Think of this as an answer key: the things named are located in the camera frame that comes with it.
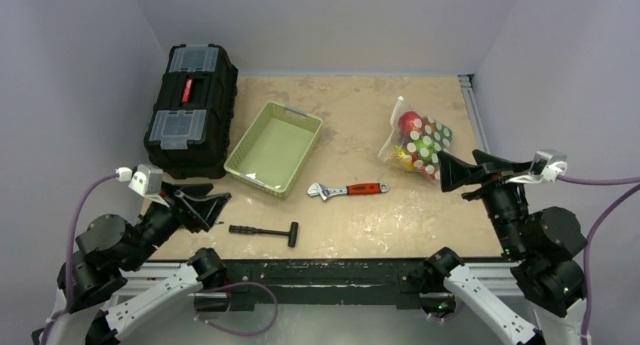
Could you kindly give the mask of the clear zip top bag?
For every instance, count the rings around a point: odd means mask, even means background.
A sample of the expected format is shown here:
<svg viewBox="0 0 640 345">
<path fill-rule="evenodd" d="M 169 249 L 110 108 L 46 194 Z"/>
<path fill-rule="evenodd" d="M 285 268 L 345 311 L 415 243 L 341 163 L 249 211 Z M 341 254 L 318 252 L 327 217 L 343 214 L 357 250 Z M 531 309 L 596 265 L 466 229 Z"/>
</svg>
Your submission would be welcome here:
<svg viewBox="0 0 640 345">
<path fill-rule="evenodd" d="M 449 152 L 454 141 L 454 132 L 433 116 L 421 115 L 422 132 L 403 134 L 398 128 L 399 117 L 407 111 L 416 111 L 402 96 L 397 98 L 389 120 L 391 133 L 378 152 L 382 162 L 402 168 L 406 171 L 418 172 L 431 180 L 439 180 L 439 163 L 437 154 Z"/>
</svg>

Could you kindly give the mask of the red tomato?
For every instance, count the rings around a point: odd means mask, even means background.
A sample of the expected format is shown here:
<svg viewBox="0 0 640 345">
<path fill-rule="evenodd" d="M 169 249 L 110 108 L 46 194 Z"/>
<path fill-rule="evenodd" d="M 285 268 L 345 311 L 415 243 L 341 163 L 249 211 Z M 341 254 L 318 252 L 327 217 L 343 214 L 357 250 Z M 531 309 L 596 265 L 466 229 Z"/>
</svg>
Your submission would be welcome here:
<svg viewBox="0 0 640 345">
<path fill-rule="evenodd" d="M 413 131 L 417 131 L 420 134 L 422 127 L 422 118 L 415 111 L 404 112 L 398 119 L 398 128 L 405 135 L 409 135 Z"/>
</svg>

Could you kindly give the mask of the pale green perforated basket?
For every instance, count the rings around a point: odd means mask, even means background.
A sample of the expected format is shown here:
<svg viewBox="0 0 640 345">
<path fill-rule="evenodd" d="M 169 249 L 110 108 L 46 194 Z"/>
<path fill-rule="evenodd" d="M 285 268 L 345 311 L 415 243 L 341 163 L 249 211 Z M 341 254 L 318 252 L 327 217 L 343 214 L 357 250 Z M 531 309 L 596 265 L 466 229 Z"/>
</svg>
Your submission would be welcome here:
<svg viewBox="0 0 640 345">
<path fill-rule="evenodd" d="M 269 101 L 228 155 L 224 169 L 244 184 L 285 199 L 322 126 L 323 119 L 310 112 Z"/>
</svg>

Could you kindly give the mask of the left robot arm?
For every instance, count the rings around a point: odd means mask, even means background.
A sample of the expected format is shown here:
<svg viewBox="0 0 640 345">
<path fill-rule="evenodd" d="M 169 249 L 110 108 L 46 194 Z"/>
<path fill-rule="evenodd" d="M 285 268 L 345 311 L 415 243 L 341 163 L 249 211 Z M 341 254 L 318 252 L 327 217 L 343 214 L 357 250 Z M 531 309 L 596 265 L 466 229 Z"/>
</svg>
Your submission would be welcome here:
<svg viewBox="0 0 640 345">
<path fill-rule="evenodd" d="M 230 202 L 230 193 L 213 185 L 163 183 L 136 223 L 117 214 L 92 220 L 74 241 L 57 278 L 63 304 L 40 331 L 35 344 L 120 344 L 138 325 L 166 310 L 175 300 L 200 290 L 216 291 L 226 280 L 226 266 L 213 248 L 200 248 L 171 276 L 118 306 L 103 305 L 180 228 L 208 232 Z"/>
</svg>

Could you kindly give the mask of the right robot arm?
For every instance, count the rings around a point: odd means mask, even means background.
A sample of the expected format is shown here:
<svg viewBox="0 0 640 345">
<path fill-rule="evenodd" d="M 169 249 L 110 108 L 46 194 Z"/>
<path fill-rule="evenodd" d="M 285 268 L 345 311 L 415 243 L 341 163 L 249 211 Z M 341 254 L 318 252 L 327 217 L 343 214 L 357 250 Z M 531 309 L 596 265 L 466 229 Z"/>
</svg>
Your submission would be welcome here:
<svg viewBox="0 0 640 345">
<path fill-rule="evenodd" d="M 504 344 L 588 344 L 583 327 L 588 306 L 585 272 L 576 256 L 587 246 L 576 215 L 557 206 L 530 212 L 528 184 L 552 183 L 568 167 L 553 149 L 536 152 L 529 162 L 512 162 L 474 150 L 467 163 L 448 152 L 438 154 L 443 192 L 474 186 L 467 201 L 483 203 L 510 270 L 536 317 L 530 323 L 486 288 L 461 257 L 442 248 L 428 257 L 421 276 L 424 293 L 446 291 L 478 315 Z"/>
</svg>

§ **DIRECTIONS FOR THIS TASK**
Transcribe each record exactly as it stands, setting aside any pictures.

§ **SOLUTION TO THIS EXERCISE**
Think of this as an answer key: the things named are located in the camera frame that comes with it.
Could you kindly give the mask of the clear zip top bag?
For every instance, count the rings around a point: odd means mask, even means background.
A sample of the expected format is shown here:
<svg viewBox="0 0 640 345">
<path fill-rule="evenodd" d="M 169 249 L 110 108 L 46 194 Z"/>
<path fill-rule="evenodd" d="M 285 268 L 345 311 L 415 243 L 341 163 L 249 211 Z M 341 254 L 318 252 L 327 217 L 343 214 L 357 250 Z M 531 309 L 596 265 L 466 229 Z"/>
</svg>
Your submission would be welcome here:
<svg viewBox="0 0 640 345">
<path fill-rule="evenodd" d="M 449 152 L 454 141 L 454 132 L 433 116 L 421 115 L 422 132 L 403 134 L 398 128 L 399 117 L 407 111 L 416 111 L 402 96 L 397 98 L 389 120 L 391 133 L 378 152 L 382 162 L 402 168 L 406 171 L 418 172 L 431 180 L 439 180 L 439 163 L 437 154 Z"/>
</svg>

Could you kindly give the mask of the red tomato?
For every instance, count the rings around a point: odd means mask, even means background.
A sample of the expected format is shown here:
<svg viewBox="0 0 640 345">
<path fill-rule="evenodd" d="M 169 249 L 110 108 L 46 194 Z"/>
<path fill-rule="evenodd" d="M 285 268 L 345 311 L 415 243 L 341 163 L 249 211 Z M 341 254 L 318 252 L 327 217 L 343 214 L 357 250 Z M 531 309 L 596 265 L 466 229 Z"/>
</svg>
Your submission would be welcome here:
<svg viewBox="0 0 640 345">
<path fill-rule="evenodd" d="M 413 131 L 417 131 L 420 134 L 422 127 L 422 118 L 415 111 L 404 112 L 398 119 L 398 128 L 405 135 L 409 135 Z"/>
</svg>

Could you kindly give the mask of the pale green perforated basket?
For every instance, count the rings around a point: odd means mask, even means background.
A sample of the expected format is shown here:
<svg viewBox="0 0 640 345">
<path fill-rule="evenodd" d="M 169 249 L 110 108 L 46 194 Z"/>
<path fill-rule="evenodd" d="M 285 268 L 345 311 L 415 243 L 341 163 L 249 211 Z M 341 254 L 318 252 L 327 217 L 343 214 L 357 250 Z M 531 309 L 596 265 L 466 229 Z"/>
</svg>
Your submission would be welcome here:
<svg viewBox="0 0 640 345">
<path fill-rule="evenodd" d="M 269 101 L 228 155 L 224 169 L 244 184 L 285 199 L 322 126 L 323 119 L 310 112 Z"/>
</svg>

Could you kindly give the mask of the left robot arm?
For every instance, count the rings around a point: odd means mask, even means background.
A sample of the expected format is shown here:
<svg viewBox="0 0 640 345">
<path fill-rule="evenodd" d="M 169 249 L 110 108 L 46 194 Z"/>
<path fill-rule="evenodd" d="M 285 268 L 345 311 L 415 243 L 341 163 L 249 211 Z M 341 254 L 318 252 L 327 217 L 343 214 L 357 250 Z M 531 309 L 596 265 L 466 229 Z"/>
</svg>
Your submission would be welcome here:
<svg viewBox="0 0 640 345">
<path fill-rule="evenodd" d="M 230 202 L 230 193 L 213 185 L 163 183 L 136 223 L 117 214 L 92 220 L 74 241 L 57 278 L 63 304 L 40 331 L 35 344 L 120 344 L 138 325 L 166 310 L 175 300 L 200 290 L 216 291 L 226 280 L 226 266 L 213 248 L 200 248 L 171 276 L 118 306 L 103 305 L 180 228 L 208 232 Z"/>
</svg>

Could you kindly give the mask of the right robot arm?
For every instance, count the rings around a point: odd means mask, even means background.
A sample of the expected format is shown here:
<svg viewBox="0 0 640 345">
<path fill-rule="evenodd" d="M 169 249 L 110 108 L 46 194 Z"/>
<path fill-rule="evenodd" d="M 285 268 L 345 311 L 415 243 L 341 163 L 249 211 Z M 341 254 L 318 252 L 327 217 L 343 214 L 357 250 Z M 531 309 L 596 265 L 466 229 Z"/>
</svg>
Your submission would be welcome here:
<svg viewBox="0 0 640 345">
<path fill-rule="evenodd" d="M 504 344 L 588 344 L 583 327 L 588 306 L 585 272 L 576 256 L 587 246 L 576 215 L 557 206 L 530 212 L 528 184 L 552 183 L 568 167 L 553 149 L 536 152 L 529 162 L 512 162 L 474 150 L 467 163 L 448 152 L 438 154 L 443 192 L 474 186 L 467 201 L 483 203 L 510 270 L 536 317 L 530 323 L 486 288 L 461 257 L 442 248 L 428 257 L 421 276 L 424 293 L 446 291 L 478 315 Z"/>
</svg>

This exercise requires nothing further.